Wednesday, April 20, 2022

Getting started with your first Microsoft Azure Synapse Analytics project

Azure Synapse Analytics is a limitless analytics service that brings big data analytics and an enterprise data warehouse into a unified platform. The Azure Synapse platform provides a unified experience to help you discover and explore your data quickly, so that you can find meaningful insights at scale.

 

Let’s create our first Azure Synapse workspace to dive deeper into this enterprise-grade platform.

 

Creating an Azure Synapse workspace

Follow these steps to create your first Azure Synapse workspace:

  1. Go to the Azure portal, provide your credentials, and log in.
  2. Click on the Create a resource link on the home page.
  3. Select Azure Synapse Analytics from the list of all available resources and click on Create.

creyers_0-1649882319840.png

 

Figure 1: Azure Synapse Analytics page in Azure Marketplace

  1. You need to provide some basic details to create your workspace:
    1. Subscription: You need to select your subscription. If you have many subscriptions in your Azure account, you need to select the specific one that you are going to use to create the Azure Synapse workspace.
    2. Resource group: Select a resource group for your Azure Synapse workspace. If you do not already have a resource group created, click on Click new right below the text field for the resource group.
    3. Workspace name: Provide an appropriate name for the workspace that you are going to create.

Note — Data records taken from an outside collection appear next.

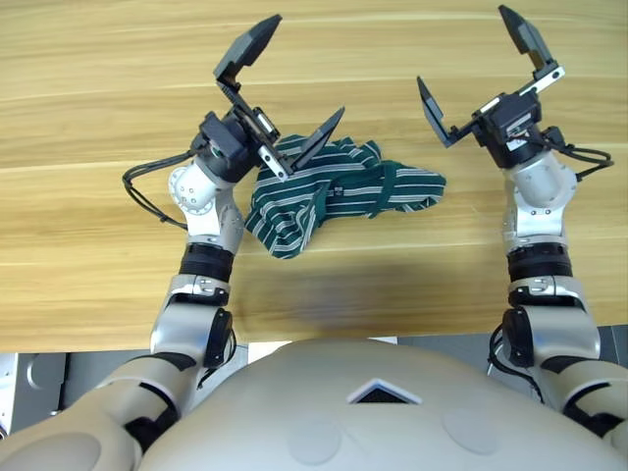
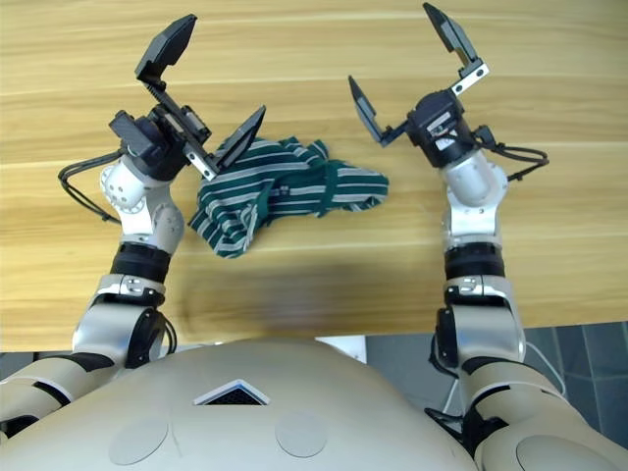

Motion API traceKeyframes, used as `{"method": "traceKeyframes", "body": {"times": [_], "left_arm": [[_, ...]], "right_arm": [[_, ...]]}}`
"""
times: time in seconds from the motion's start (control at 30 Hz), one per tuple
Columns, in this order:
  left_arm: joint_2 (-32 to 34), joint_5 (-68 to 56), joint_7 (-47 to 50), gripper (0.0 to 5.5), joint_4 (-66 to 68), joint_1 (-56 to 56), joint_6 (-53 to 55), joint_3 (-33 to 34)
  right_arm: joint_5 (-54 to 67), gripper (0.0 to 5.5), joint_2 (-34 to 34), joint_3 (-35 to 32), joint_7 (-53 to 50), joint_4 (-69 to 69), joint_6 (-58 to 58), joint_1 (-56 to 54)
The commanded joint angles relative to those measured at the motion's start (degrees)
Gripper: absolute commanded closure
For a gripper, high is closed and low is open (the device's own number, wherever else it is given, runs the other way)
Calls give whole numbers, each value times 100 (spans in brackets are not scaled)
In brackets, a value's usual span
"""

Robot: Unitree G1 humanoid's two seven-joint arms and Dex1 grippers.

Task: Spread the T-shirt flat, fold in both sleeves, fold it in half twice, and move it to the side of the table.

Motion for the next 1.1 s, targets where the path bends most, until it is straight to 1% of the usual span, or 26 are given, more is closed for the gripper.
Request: {"method": "traceKeyframes", "body": {"times": [0.03,1.1], "left_arm": [[16,86,9,11,69,-84,-42,13],[-12,86,-7,11,70,-136,57,-15]], "right_arm": [[-73,10,-34,45,-32,15,-25,-74],[-712,10,-118,342,-318,297,-57,-161]]}}
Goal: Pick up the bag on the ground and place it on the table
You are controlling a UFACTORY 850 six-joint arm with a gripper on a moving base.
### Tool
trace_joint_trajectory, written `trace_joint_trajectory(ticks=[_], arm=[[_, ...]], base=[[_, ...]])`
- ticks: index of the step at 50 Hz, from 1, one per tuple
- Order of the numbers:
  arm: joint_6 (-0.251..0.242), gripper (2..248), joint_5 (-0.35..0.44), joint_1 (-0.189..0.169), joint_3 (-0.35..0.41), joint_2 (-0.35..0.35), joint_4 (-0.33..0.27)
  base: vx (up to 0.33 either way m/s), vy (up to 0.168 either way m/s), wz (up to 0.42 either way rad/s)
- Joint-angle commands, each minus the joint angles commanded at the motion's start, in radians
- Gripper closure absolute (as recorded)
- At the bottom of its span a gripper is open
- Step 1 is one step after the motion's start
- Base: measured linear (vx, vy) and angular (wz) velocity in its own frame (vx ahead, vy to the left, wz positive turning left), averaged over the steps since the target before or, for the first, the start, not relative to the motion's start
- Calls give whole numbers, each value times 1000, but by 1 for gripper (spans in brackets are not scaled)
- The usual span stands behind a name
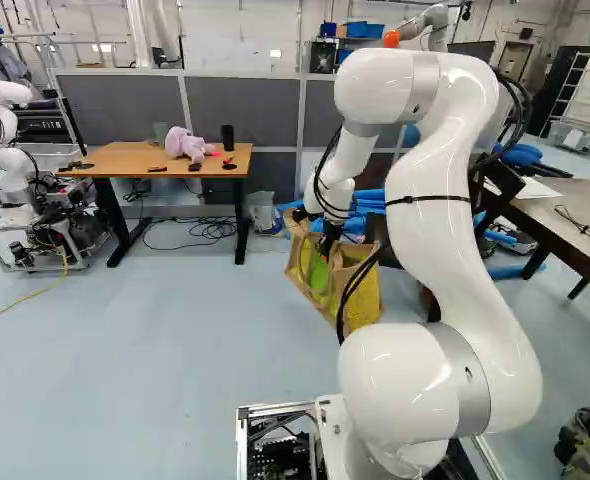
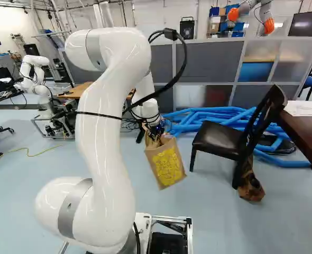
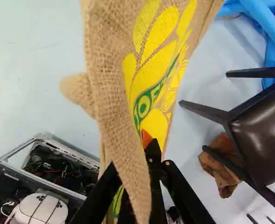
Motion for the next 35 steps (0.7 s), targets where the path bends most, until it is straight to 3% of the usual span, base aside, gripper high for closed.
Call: trace_joint_trajectory(ticks=[35], arm=[[0,229,-81,20,40,117,0]], base=[[0,0,0]])
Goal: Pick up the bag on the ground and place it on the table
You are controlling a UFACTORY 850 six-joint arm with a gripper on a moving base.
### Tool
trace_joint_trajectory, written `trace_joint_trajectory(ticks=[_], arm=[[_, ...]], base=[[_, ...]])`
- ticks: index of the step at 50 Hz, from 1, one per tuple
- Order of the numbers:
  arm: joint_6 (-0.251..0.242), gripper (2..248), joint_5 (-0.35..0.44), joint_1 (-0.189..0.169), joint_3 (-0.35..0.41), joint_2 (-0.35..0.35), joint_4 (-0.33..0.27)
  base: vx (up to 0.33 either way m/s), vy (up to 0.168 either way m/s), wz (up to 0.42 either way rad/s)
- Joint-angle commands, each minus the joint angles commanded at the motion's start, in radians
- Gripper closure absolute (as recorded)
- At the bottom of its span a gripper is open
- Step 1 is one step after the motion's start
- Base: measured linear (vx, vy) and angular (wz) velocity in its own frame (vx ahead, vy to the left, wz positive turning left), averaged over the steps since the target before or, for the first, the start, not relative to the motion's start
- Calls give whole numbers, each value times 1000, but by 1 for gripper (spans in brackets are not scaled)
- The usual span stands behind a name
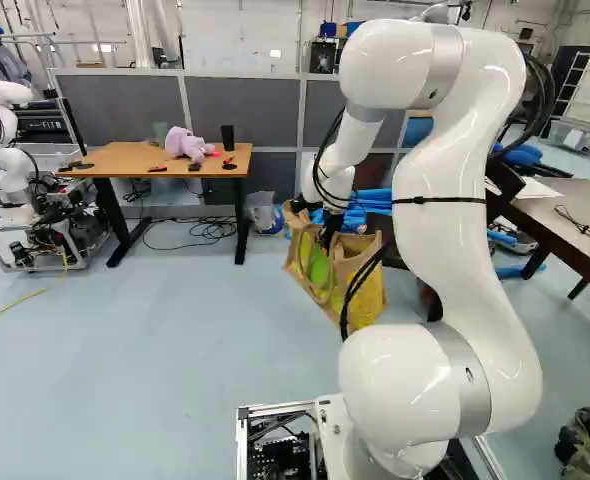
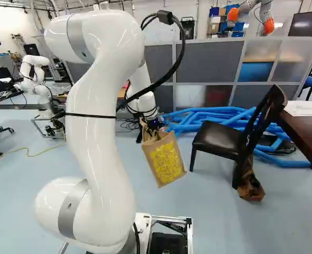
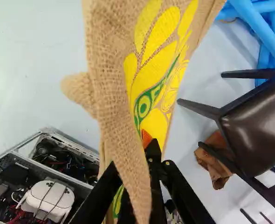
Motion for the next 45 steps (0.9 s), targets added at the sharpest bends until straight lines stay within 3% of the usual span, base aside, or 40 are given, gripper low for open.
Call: trace_joint_trajectory(ticks=[45], arm=[[0,229,-99,29,25,139,3]], base=[[0,0,0]])
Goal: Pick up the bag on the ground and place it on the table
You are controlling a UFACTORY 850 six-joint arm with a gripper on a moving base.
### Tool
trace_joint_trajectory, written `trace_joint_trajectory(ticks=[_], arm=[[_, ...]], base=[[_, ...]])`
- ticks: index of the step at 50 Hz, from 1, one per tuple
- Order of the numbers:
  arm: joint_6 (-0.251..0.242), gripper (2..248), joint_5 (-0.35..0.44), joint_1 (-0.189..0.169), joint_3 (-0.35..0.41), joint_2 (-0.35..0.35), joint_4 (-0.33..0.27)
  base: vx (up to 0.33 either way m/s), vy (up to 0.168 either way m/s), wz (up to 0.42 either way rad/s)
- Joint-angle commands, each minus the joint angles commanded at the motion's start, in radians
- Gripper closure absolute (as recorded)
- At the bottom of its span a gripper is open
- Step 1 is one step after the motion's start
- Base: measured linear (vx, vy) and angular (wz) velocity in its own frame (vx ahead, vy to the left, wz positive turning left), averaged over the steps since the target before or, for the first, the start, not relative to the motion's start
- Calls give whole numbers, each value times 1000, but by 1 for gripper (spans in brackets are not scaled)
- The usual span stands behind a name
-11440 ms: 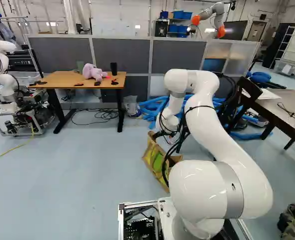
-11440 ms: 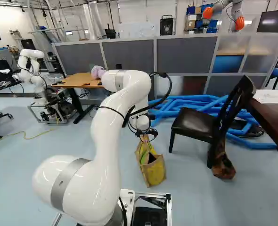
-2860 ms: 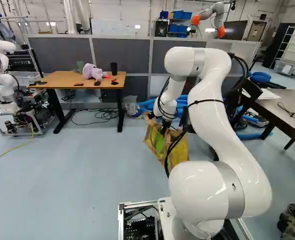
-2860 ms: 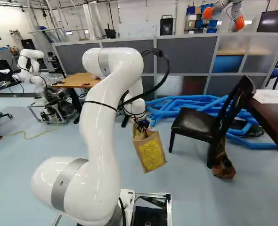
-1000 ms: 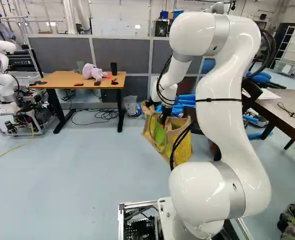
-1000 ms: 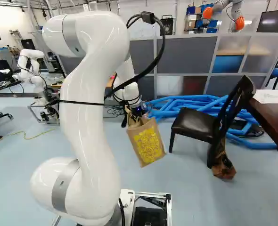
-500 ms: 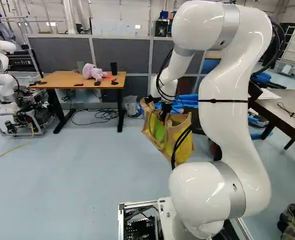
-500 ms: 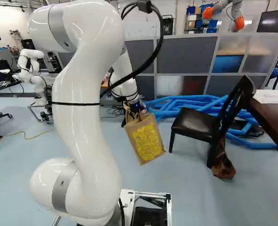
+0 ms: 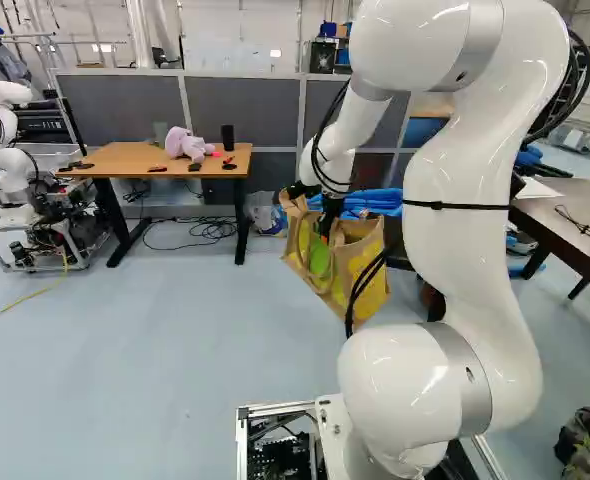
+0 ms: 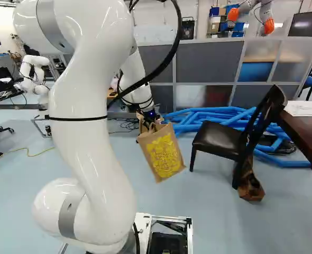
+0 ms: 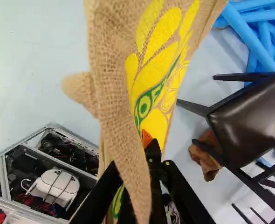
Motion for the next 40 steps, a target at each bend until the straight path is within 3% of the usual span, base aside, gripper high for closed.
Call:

creyers_1-1649882319845.png

 

Figure 2: Providing various details in the Create Synapse workspace window

  1. Region: You can see many options in the dropdown. Select the most appropriate region for your Azure Synapse workspace.
  2. Select Data Lake Storage Gen2: This will be the primary storage account for the workspace, holding catalog data and metadata associated with the workspace.
  3. Account name: You can select from the dropdown, or you can create a new one. Only Data Lake Gen2 accounts with a hierarchical namespace enabled will appear in the dropdown. However, if you click on Create new, it will create a Data Lake Gen2 account with a hierarchical namespace enabled.
  4. File system name: Again, you can select from the dropdown, or you can create a new one. To create a new file system name, click on Create new and provide an appropriate name for it.
  1. Click on Next: Security > to configure security options and networking settings for your workspace. Provide SQL administrator credentials that can be used for administrator access to the workspace's SQL pools.
  2. Click on Tags to provide a name-value pair to this resource.
  3. Go to the next page to review the summary and click on Create after verifying all the details on the summary page.
  4. In your Azure Synapse workspace in the Azure portal, click on Launch Synapse Studio.

 

Exploring Synapse Studio

Synapse Studio is an integrated tool to access your Azure Synapse workspace. You can access all components using Synapse Studio. As you can see in the following image, you are able to ingest, explore, analyze, and visualize data in Azure Synapse. Synapse Studio gives you the flexibility to connect to your Power BI workspace directly without navigating to the Power BI portal:

creyers_2-1649882319862.png

 

Figure 3: Synapse Studio Home page

You can connect to your workspace using Synapse Studio. Synapse Studio is a free web tool provided by Azure Synapse for all data engineers, data scientists, and report developers. Synapse Studio also enables you to manage and monitor all your resources created under your Synapse workspace.

 

If you are new to Azure Synapse, it is highly recommended that you explore all the resources available under Knowledge center in Synapse Studio. Go to Browse gallery in Knowledge center and go through the available templates, datasets, notebooks, SQL scripts, and pipelines to get yourself acquainted with Azure Synapse. To learn more about Knowledge center, you can go through the Explore the Synapse Knowledge center documentation.

 

Creating SQL pools, Apache Spark pools, and Data Explorer pools

You can create three different types of pools within your Synapse workspace: SQL pools, Apache Spark pools, and Data Explorer pools:

  • The serverless SQL pool, built-in, is immediately available for your workspace. Dedicated SQL pools can be configured to adapt to team or organizational requirements and constraints.
  • Apache Spark pools can be tuned to run different kinds of Apache Spark workloads using specific configuration libraries, permissions, and so on.
  • Data Explorer pools can be used to run near real-time analytics on large volumes of logs and time series data streaming from applications, websites, IoT devices, and more.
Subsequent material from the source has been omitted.